What Makes a Good Essay
A strong essay will open with a clear sense of curiosity: What kind of questions keep you up at night? What problem, issue, or theme do you keep returning to in your studies, even when it’s not assigned? Maybe it’s the way urban design impacts mental health, or how music influences memory retention. Start by showing that spark—perhaps through a vivid anecdote, class discussion, or moment of discovery—so your interest feels lived, not abstract.
Next, you should demonstrate how this motivation has already shaped the way you engage as a learner. An Honors Thesis is about sustained, self-directed inquiry, so admissions officers want evidence that you’re ready to take on that responsibility.
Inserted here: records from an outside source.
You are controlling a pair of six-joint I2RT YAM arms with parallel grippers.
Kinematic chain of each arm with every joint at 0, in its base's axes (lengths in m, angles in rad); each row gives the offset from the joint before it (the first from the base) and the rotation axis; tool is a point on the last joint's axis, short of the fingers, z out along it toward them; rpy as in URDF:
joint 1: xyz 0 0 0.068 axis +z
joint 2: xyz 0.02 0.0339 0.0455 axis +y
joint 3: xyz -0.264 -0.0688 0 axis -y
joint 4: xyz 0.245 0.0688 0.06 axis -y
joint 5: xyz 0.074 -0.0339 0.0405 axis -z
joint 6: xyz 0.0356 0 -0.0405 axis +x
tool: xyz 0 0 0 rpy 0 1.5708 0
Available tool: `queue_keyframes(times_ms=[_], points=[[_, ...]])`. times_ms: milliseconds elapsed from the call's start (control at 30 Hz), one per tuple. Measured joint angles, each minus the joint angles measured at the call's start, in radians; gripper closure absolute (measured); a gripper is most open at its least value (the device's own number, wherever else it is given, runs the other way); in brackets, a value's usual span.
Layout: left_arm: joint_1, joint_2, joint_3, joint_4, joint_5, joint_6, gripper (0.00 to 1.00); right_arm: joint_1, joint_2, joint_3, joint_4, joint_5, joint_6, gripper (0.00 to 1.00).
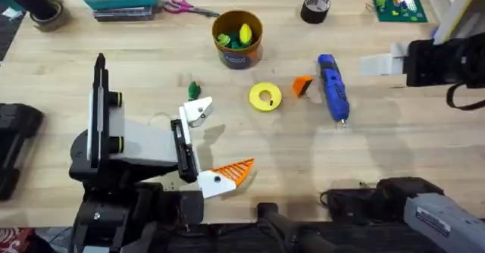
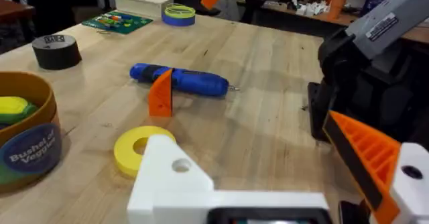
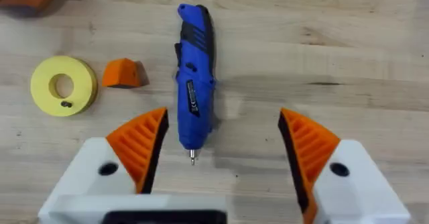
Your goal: Pick up the gripper from the table and insert it into the empty holder that is missing its gripper. Then pick up a screw, insert it into the mounting hole, and use the screwdriver to tighten it. Finally, clean up the table by picking up the vegetable and placing it into the bucket.
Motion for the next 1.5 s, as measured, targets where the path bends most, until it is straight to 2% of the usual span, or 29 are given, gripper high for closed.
queue_keyframes(times_ms=[1500], points=[[0.0, 0.0, 0.0, 0.0, 0.0, 0.0, 0.016, 0.003, 0.0, 0.0, 0.004, -0.012, 0.009, 0.006]])
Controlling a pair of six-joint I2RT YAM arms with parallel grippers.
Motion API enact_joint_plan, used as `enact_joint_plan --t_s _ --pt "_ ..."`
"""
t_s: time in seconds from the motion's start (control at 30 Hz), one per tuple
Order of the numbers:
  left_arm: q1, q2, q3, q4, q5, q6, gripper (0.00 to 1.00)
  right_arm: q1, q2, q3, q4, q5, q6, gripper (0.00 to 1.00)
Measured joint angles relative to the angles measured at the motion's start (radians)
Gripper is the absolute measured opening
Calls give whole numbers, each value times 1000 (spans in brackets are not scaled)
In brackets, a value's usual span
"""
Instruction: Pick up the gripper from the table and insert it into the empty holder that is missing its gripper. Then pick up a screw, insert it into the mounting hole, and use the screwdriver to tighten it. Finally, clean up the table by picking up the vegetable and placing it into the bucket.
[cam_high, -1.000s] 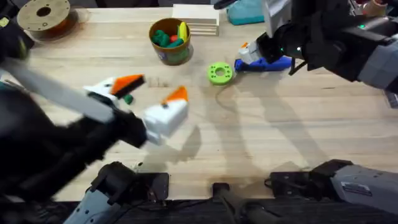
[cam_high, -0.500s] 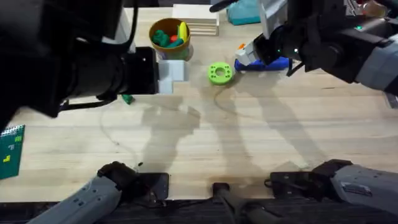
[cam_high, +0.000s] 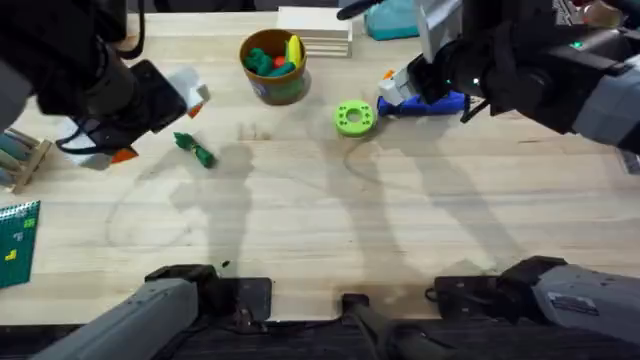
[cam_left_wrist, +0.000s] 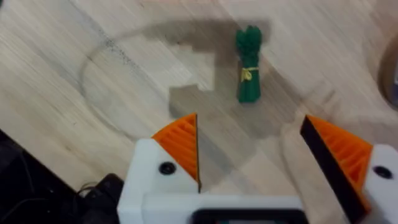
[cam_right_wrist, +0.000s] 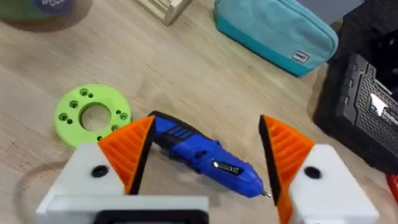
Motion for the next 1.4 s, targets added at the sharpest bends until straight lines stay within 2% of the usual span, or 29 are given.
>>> enact_joint_plan --t_s 0.1,0.2,0.37,0.77,0.97,1.0,1.13,1.23,1.27,1.4 --pt "82 68 -38 61 29 9 987 0 0 0 -3 0 0 969" --pt "145 135 -59 138 71 49 987 0 0 0 -4 0 0 969" --pt "218 235 -62 194 105 84 987 0 0 0 -4 0 0 968" --pt "228 472 -62 300 153 102 987 0 0 0 -4 1 -1 968" --pt "228 551 -62 389 173 102 996 0 0 0 -4 1 -1 968" --pt "228 557 -62 396 184 100 947 0 0 0 -4 1 -1 968" --pt "227 559 -62 407 212 98 574 0 0 0 -4 1 -1 968" --pt "227 558 -61 405 223 96 151 0 0 0 -4 1 0 969" --pt "227 553 -59 407 224 100 45 0 0 0 -4 1 -1 968" --pt "227 553 -59 385 230 98 21 0 0 0 -4 1 -1 969"
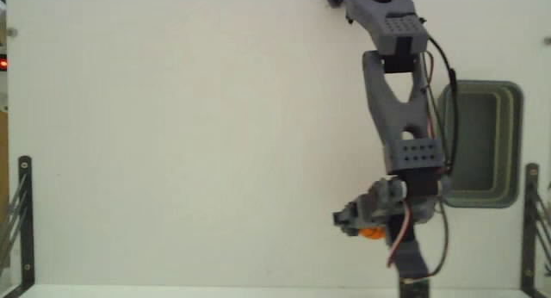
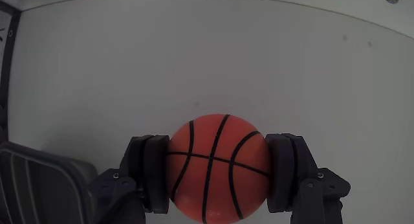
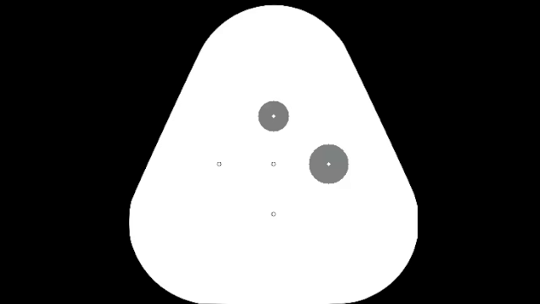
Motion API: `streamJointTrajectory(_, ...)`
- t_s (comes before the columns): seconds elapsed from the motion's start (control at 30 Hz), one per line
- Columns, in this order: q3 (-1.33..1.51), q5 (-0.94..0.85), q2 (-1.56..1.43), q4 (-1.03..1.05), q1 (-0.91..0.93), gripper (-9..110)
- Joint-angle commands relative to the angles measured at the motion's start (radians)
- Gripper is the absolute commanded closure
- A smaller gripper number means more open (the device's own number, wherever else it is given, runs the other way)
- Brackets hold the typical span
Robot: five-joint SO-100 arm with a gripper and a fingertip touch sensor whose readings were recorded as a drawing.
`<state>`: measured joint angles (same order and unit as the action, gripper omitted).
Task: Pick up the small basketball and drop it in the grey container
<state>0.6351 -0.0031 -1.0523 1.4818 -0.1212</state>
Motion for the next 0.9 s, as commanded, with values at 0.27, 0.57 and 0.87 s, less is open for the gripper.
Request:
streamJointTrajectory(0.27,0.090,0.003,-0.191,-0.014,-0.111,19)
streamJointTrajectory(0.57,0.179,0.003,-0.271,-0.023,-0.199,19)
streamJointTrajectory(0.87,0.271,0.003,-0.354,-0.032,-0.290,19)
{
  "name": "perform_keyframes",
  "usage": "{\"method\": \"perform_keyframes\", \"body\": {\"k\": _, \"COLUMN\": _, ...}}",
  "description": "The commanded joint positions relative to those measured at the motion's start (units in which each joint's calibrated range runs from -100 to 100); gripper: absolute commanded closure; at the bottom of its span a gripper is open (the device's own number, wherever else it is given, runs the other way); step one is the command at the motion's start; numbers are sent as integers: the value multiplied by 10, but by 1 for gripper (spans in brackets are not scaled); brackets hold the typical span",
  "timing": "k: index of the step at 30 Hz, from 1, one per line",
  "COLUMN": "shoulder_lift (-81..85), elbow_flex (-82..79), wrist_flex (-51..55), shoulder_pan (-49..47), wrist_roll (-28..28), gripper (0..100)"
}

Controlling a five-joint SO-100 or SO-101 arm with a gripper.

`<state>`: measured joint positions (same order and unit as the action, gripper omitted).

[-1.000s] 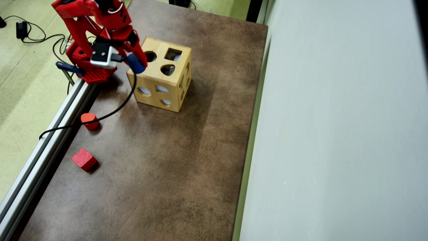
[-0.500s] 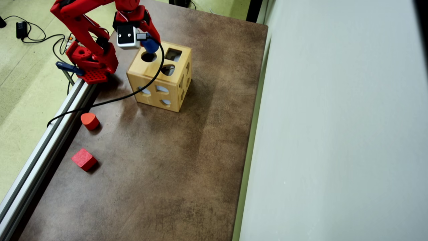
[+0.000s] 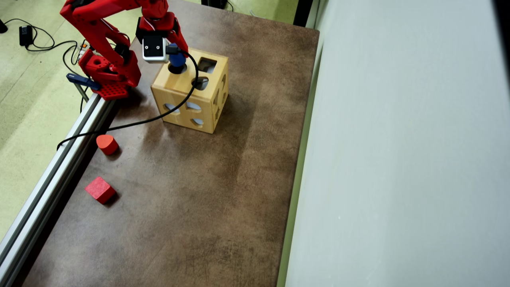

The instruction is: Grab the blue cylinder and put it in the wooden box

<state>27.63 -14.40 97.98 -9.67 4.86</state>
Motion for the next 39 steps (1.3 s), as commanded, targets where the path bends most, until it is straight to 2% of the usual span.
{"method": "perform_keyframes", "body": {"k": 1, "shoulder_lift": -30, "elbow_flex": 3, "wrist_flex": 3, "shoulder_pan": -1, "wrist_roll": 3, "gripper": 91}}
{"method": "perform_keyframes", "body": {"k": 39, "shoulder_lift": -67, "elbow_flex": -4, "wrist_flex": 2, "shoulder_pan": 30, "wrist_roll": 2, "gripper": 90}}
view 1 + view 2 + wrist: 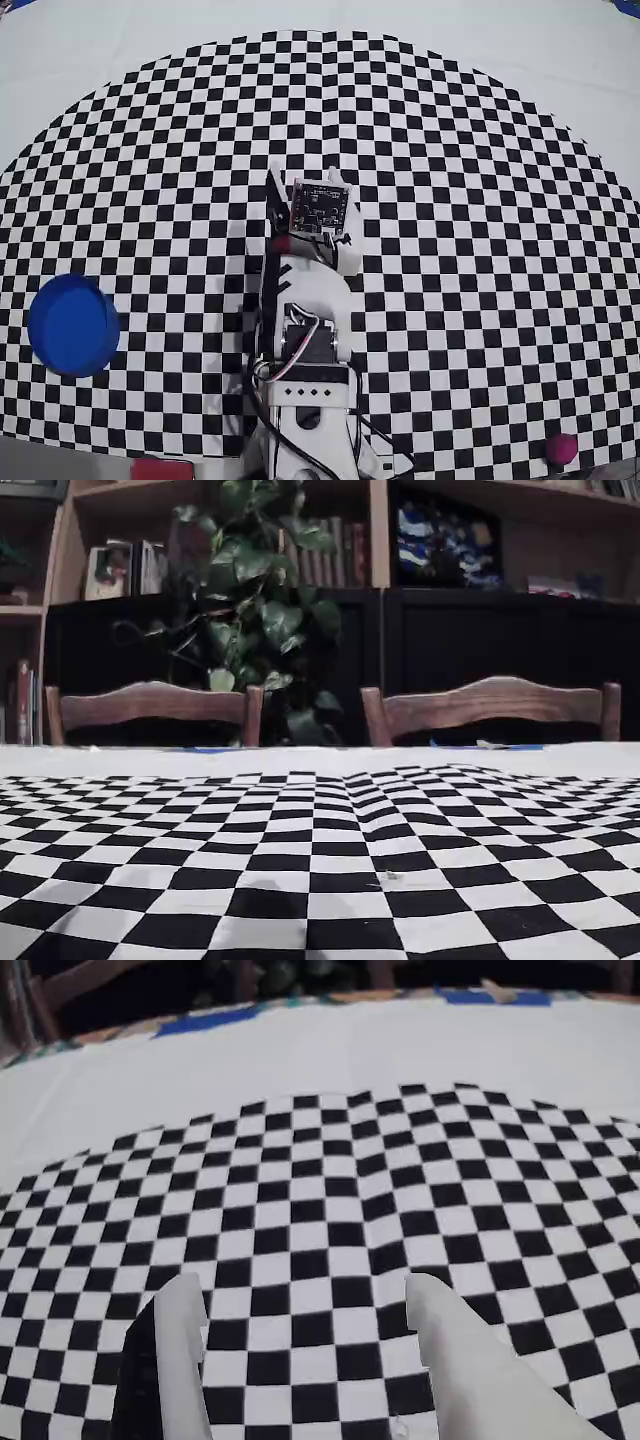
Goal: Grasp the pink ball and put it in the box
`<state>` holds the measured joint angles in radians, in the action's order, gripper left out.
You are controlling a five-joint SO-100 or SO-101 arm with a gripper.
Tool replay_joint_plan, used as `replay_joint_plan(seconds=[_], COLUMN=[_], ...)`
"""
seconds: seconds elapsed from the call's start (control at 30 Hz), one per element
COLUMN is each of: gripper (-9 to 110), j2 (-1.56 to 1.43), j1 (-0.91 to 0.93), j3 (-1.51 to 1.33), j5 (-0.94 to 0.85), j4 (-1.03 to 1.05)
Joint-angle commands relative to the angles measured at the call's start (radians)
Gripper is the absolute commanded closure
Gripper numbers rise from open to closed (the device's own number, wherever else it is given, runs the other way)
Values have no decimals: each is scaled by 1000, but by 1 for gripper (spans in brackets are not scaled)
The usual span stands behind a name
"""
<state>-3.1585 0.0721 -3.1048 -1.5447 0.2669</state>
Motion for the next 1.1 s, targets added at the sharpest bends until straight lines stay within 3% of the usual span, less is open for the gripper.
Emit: replay_joint_plan(seconds=[0.0, 1.07], gripper=[79, 79], j2=[11, 28], j1=[23, 380], j3=[-8, -8], j5=[-12, -34], j4=[-17, -100])
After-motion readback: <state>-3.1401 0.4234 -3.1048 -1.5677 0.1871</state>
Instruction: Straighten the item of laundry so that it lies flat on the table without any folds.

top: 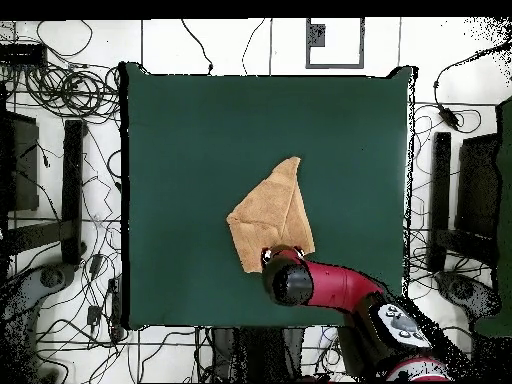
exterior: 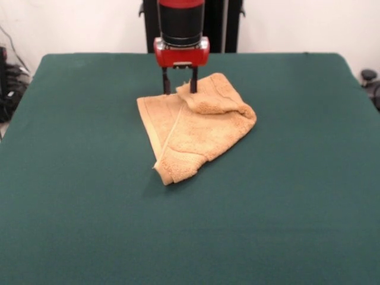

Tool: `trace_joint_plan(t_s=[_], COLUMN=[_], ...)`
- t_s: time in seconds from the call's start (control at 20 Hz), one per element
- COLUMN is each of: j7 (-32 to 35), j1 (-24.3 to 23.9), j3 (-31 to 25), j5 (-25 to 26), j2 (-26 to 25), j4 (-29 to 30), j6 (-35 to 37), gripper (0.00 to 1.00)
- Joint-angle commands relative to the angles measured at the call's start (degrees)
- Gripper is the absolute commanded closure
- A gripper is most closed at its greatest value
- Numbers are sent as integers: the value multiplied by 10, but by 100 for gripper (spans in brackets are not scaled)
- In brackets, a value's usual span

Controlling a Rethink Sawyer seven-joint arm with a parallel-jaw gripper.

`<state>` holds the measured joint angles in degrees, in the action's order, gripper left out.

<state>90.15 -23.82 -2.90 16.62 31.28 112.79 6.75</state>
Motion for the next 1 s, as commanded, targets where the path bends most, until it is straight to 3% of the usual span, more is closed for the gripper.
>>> trace_joint_plan(t_s=[0.05,0.35,0.75,1.0], j7=[90,85,98,104], j1=[23,23,25,38], j3=[-5,-11,-7,4], j5=[0,0,3,-4], j2=[-15,-24,-87,-84], j4=[6,0,-19,-16], j6=[-8,-7,-68,-81], gripper=[0,0,0,0])
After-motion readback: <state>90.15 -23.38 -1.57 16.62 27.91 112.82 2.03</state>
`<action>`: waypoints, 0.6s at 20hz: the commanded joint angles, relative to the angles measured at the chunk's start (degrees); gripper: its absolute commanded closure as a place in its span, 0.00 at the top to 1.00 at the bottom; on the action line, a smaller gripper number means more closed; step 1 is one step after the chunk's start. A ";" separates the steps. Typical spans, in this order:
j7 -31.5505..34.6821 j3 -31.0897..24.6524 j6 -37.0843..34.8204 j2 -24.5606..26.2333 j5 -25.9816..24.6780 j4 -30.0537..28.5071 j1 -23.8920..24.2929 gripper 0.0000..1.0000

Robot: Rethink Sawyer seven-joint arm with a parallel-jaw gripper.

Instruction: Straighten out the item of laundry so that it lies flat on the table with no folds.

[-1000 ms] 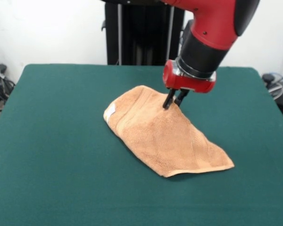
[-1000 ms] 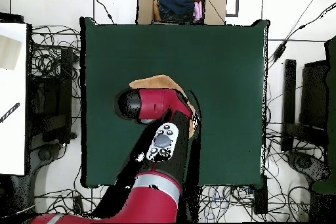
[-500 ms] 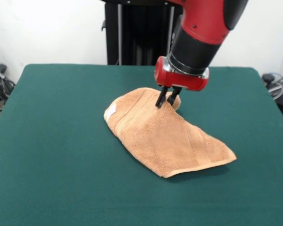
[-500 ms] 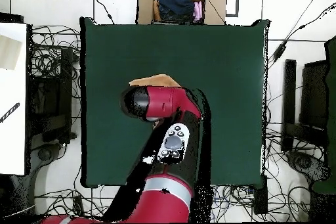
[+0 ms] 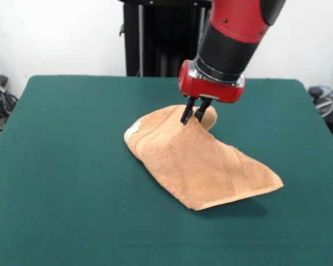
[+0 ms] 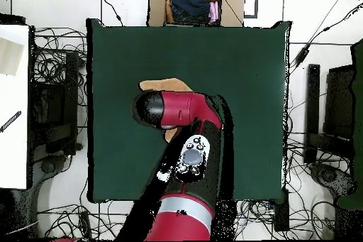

Describe a time you went beyond the classroom to explore an idea—maybe you read additional research papers after a lab experiment, or conducted interviews for a history project that grew into something larger.
The key is to show your process of intellectual curiosity: how you seek out information, what excites you about research or creative exploration, and what you’ve learned about tackling complex questions without a clear answer.
Then, look ahead. Explain what specifically draws you to the Honors Thesis experience. Mention that you’re eager for one-on-one mentorship with a professor, but don’t stop there—show that you understand the deeper value of this opportunity. Maybe you’re drawn to the challenge of producing original research that could help inform public policy, or you see it as a bridge to graduate school or a creative career. This is where you should connect your long-term academic and professional goals to the kind of independence, rigor, and intellectual growth the thesis provides.
Finally, close your essay by circling back to your personal motivation in a reflective way. How does pursuing a thesis align with the kind of learner, and person, you want to be? Maybe it’s about contributing new insights to your field, or maybe it’s about learning how to persist through uncertainty and discovery. The most compelling essays end with a sense of momentum: that the Honors Thesis isn’t a capstone, but a launchpad—a way to turn passion into purpose and curiosity into impact.